Interspeech 2007 Session TuC.O1: Discriminative and large margin techniques in acoustic modeling
Tuesday, August 28, 2007
13:30 – 15:30
Erik McDermott (NTT Corporation)
Soft Margin Feature Extraction for Automatic Speech Recognition
Jinyu Li, Georgia Institute of Technology
Chin-Hui Lee, Georgia Institute of Technology
We propose a new discriminative learning framework, called soft margin feature extraction (SMFE), for jointly optimizing the parameters of transformation matrix for feature extraction and of hidden Markov models (HMMs) for acoustic modeling. SMFE extends our previous work of soft margin estimation (SME) for feature extraction. Tested on the TIDIGITS connected digit recognition task, the proposed approach achieves a string accuracy of 99.61%, much better than our previously reported SME results. To our knowledge, this is the first study on applying the margin-based method in joint optimization of feature extraction and acoustic modeling. The excellent performance of SMFE demonstrates the success of soft margin based method, which targets to obtain both high accuracy and good model generalization.
A Fast Optimization Method for Large Margin Estimation of HMMs based on Second Order Cone Programming
Yan Yin, Department of Computer Science and Engineering, York University
Hui Jiang, Department of Computer Science and Engineering, York University
In this paper, we present a new fast optimization method to solve large margin estimation (LME) of continuous density hidden Markov models (CDHMMs) for speech recognition based on second order cone programming (SOCP). SOCP is a class of nonlinear convex optimization problems which can be solved quite efficiently. In this work, we have proposed a new convex relaxation condition under which LME of CDHMMs can be formulated as an SOCP problem. The new LME/SOCP method has been evaluated in a connected digit string recognition task using the TIDIGITS database. Experimental results clearly demonstrate that the LME using SOCP outperforms the previous gradient descent method and can achieve comparable performance as our previously proposed semidefinite programming (SDP) approach. But the SOCP yields much better efficiency in terms of optimization time (about 20-200 times faster) and memory usage when compared with the SDP method.
Frame margin probability discriminative training algorithm for noisy speech recognition
Hao-Zheng Li, INRS-EMT University of Quebec
Douglas O'Shaughnessy, INRS-EMT University of Quebec
This paper presents a novel discriminative training technique for noisy speech recognition. First, we define a Frame Margin Probability (FMP) which denotes the difference of score of a frame on its right model and on its competing model. The frames with negative FMP values are regarded as confusable frames and the frames with positive FMP values are regarded as discriminable frames. Second, the confusable frames will be emphasized and the overly discriminable frames will be deweighted by an empirical weighting function. Then the acoustic model parameters are tuned using the weighted frames. By this kind of weighting, the confusable frames, which are often noisy, can contribute more to the acoustic model than those without weighting. We evaluate this technology using the Aurora standard database (TIdigits) and HTK3.3, and obtain a 15.9% WER reduction for noisy speech recognition and a 13.13% WER reduction for clean speech recognition compared with the MLE baseline systems.

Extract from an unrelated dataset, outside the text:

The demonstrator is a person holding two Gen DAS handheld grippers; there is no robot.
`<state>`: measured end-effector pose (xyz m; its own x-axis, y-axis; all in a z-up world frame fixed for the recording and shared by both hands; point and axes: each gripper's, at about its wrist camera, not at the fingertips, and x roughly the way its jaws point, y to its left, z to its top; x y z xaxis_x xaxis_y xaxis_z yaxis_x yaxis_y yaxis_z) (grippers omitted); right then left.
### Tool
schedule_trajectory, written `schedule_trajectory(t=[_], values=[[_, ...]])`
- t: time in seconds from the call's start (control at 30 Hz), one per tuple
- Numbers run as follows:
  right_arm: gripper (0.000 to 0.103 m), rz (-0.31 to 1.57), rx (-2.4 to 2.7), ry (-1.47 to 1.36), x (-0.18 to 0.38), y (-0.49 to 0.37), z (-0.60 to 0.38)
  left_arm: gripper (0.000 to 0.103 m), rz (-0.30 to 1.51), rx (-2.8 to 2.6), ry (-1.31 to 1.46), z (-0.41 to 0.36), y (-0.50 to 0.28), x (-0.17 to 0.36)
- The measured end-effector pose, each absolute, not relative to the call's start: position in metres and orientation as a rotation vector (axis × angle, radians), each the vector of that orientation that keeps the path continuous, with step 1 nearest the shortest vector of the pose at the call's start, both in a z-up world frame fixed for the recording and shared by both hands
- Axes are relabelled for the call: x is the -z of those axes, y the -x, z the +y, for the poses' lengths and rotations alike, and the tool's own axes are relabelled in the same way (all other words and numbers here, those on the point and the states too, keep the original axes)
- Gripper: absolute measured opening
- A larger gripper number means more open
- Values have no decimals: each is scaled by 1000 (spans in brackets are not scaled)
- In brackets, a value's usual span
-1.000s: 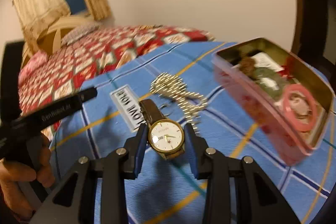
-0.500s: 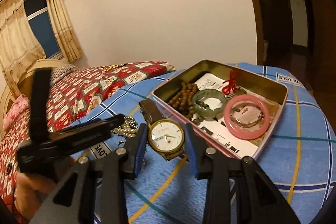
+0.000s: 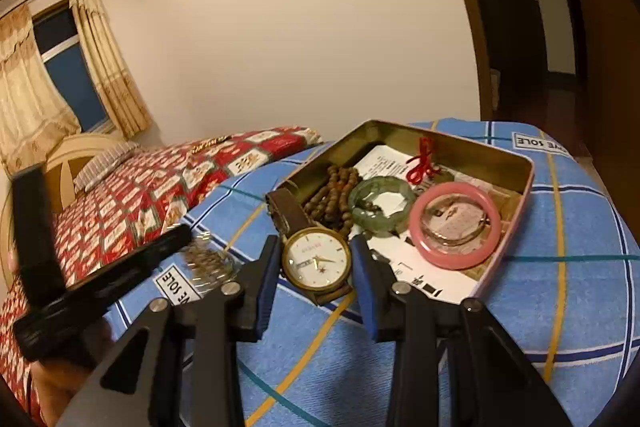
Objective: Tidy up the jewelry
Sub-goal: 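Carry the watch and pearl necklace into the pink tin and open both tools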
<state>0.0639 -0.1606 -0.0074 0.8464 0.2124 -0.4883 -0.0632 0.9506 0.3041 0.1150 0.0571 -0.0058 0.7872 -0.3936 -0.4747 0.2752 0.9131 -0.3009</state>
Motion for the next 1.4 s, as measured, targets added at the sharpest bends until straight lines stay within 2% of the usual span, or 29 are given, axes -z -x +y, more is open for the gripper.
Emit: schedule_trajectory(t=[0.17,0.63,0.97,1.2,1.4], values=[[38,529,-140,-300,4,-62,-165,5,490,472,215,62,-100,-18],[38,503,-128,-319,1,-59,-171,5,444,477,213,71,-83,-35],[38,432,-46,-379,-14,-58,-211,5,433,574,181,19,-104,-50],[38,421,17,-366,-22,-85,-243,5,442,642,182,-29,-148,-58],[38,438,43,-357,-20,-113,-254,5,503,660,117,-70,-191,-43]])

Hierarchical Neural Networks Feature Extraction for LVCSR System
Fabio Valente, IDIAP research institute
Jithendra Vepa, IDIAP research institute
Christian Plahl, RWTH Aachen University
Christian Gollan, RWTH Aachen University
Hynek Hermansky, IDIAP research institute
Ralf Schluter, RWTH Aachen University
This paper investigates the use of a hierarchy of Neural Networks for performing data driven feature extraction. Two different hierarchical structures based on long and short temporal context are considered. Features are tested on two different LVCSR systems for Meetings data (RT05 evaluation data) and for Arabic Broadcast News (BNAT05 evaluation data). The hierarchical NNs outperforms the single NN features consistently on different type of data and tasks and provides significant improvements w.r.t. respective baselines systems. Best result is obtained when different time resolutions are used at different level of the hierarchy.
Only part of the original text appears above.